Strange Trades Page 4
So Honeyman contemplated the building before him a moment longer.
The structure was five stories tall, composed all of muted red brick, aged by over a century of weather. The uppermost courses of brick were embellished with decorative motifs, achieved by the ingenious stacking of master masons: herringbone, twill, cross- hatching. Copper flashing, long verdigrised, ran around the eaves, surprisingly unvandalized for a building deemed abandoned. The roof was of slate, in decent repair. The windows were all painted black. The building occupied an entire large city block.
At one corner of the building, closest to the river, reared an enormous square smokestack, capped at the top with more brick embellishment.
There was a door directly in front of Honeyman. In point of fact, there were three doors. The first was twelve feet high and ten across, actually a double door of two leaves. Made of thick planks once painted green, but now peeling to reveal bare splintery wood, the two halves of this door were secured with a chain and an enormous, rusting padlock that appeared at least fifty years old. Inset in this door was a more conventional-sized one, with an old-fashioned latch. It was this one Honeyman considered entering. At the foot of the person-sized door was the third, a pet door. (Honeyman might have employed this entrance, had he wished. Others often had.) This upper-hinged small entrance bore a legend in a lovely calligraphic hand which Honeyman recognized as that of Suki Netsuke. It read: the cardinal.
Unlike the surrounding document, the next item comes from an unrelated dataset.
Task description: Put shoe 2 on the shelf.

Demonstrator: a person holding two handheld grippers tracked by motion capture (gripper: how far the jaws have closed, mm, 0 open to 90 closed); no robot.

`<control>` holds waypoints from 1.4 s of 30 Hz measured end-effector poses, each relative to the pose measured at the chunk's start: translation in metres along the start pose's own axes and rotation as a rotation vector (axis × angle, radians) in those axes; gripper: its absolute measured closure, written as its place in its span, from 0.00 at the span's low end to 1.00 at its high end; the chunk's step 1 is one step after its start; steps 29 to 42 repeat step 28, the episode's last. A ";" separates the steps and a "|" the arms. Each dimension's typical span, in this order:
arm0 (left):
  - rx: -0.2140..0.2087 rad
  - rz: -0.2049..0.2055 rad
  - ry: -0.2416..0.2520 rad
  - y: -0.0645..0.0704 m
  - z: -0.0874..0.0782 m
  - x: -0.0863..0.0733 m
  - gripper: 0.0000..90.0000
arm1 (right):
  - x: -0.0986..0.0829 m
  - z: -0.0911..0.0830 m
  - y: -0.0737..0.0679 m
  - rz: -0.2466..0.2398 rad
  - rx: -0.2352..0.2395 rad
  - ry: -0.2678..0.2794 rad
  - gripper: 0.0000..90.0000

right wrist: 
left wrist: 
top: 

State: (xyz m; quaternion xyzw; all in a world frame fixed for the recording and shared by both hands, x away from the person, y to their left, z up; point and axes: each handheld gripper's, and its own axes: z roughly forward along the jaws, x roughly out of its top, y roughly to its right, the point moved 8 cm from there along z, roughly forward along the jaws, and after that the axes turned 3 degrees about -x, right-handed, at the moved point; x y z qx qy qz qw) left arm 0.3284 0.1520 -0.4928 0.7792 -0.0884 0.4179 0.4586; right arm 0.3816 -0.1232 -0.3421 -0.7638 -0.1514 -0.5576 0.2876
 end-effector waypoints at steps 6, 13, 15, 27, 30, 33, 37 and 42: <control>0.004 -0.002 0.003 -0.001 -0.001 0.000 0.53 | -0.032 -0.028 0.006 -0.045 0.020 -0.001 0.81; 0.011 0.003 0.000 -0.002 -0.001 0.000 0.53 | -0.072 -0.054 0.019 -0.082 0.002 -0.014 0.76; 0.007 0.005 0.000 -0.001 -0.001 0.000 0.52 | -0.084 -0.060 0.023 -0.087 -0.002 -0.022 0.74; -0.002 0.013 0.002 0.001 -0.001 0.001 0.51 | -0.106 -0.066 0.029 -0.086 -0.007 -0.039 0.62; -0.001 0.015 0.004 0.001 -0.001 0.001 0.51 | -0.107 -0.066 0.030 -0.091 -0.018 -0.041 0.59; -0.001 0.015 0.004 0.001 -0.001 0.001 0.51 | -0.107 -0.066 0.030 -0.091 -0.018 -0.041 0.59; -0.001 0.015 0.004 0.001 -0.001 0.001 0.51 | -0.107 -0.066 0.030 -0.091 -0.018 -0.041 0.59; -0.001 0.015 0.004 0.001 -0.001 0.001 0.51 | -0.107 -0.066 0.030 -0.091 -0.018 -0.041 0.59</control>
The lintel of the largest door was a huge piece of Jersey limestone, mortared into the brick wall on either side. Carved into the soft stone was the legend:
1838 OLD VAULT BREWERY 1938
The later date was executed in stark Futura, the earlier in wasp-waisted Baskerville.
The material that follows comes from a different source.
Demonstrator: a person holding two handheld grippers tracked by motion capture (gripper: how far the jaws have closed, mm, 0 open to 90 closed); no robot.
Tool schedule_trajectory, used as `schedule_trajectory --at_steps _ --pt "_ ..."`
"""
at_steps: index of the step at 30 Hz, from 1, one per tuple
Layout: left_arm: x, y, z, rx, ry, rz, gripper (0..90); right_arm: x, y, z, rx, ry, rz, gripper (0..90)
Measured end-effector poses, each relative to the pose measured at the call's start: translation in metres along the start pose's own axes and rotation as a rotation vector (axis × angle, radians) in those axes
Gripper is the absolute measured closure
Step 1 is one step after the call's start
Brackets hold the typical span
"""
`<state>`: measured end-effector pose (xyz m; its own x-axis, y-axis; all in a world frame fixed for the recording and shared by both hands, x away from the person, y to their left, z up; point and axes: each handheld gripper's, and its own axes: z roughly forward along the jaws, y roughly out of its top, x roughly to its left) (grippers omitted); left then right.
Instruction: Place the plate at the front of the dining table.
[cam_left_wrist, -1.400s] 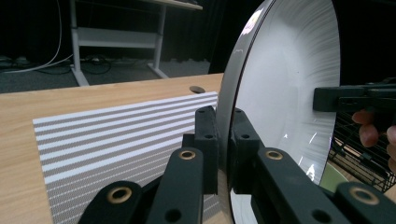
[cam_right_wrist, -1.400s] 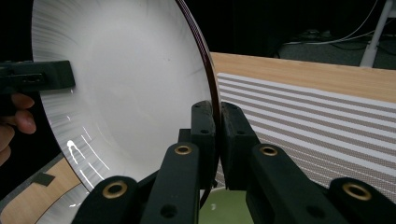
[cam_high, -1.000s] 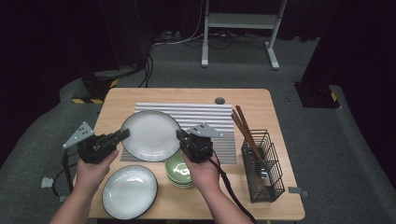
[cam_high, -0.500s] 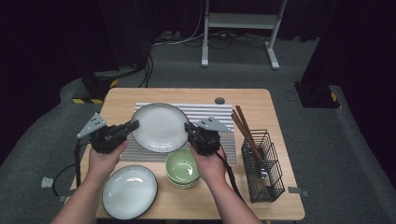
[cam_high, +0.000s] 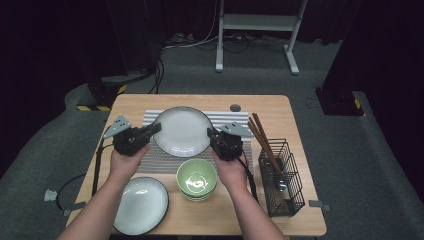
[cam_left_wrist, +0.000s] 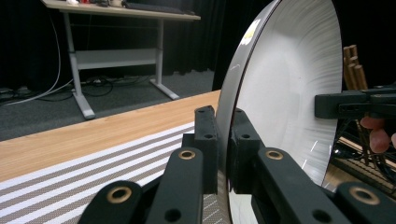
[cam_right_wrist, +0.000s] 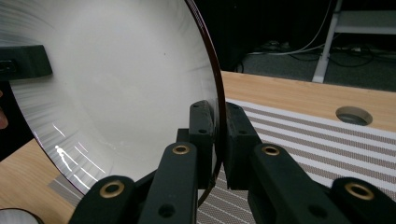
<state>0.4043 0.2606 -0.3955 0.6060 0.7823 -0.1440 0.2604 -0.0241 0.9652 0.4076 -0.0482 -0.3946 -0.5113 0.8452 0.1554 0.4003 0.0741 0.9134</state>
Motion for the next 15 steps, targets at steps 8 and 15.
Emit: schedule_trajectory --at_steps 8,15 --pt "0.009 -0.013 0.021 0.028 -0.006 -0.032 84.3 -0.016 -0.008 0.015 0.03 -0.023 0.006 83.3" --pt "0.013 -0.027 0.034 0.088 -0.002 -0.067 84.3 -0.024 -0.019 0.027 0.069 -0.032 0.015 83.1"
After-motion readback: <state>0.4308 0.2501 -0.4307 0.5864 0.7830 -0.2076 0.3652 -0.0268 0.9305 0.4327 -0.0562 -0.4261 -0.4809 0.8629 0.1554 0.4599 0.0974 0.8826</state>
Honeyman, a few feet from the triple portal, listened. There was no noise from inside. This could be either a good or bad sign. It paid to remember that some of the most insane schemes of the Beer Nuts had been hatched in relative quiet. Thunder and lightning and apparitions on the Capitoline Hill did not attend the birth of every Caesar. On the other hand, everyone could be innocently sleeping. There was simply no way to tell.
Tossing caution to the cafe au fish-scented winds, Honeyman stepped forward and opened the middle-sized door, which swung inward. He stuck his head and shoulders into the dark. “Yo, folks. It’s me, Rory. Is anyone home? Earl? Hilario?”
There was no answer. Honeyman, his eyes sensitized to outdoor light-levels, could see nothing in the midnight interior. Sighing, he stepped fully inside and shut the door.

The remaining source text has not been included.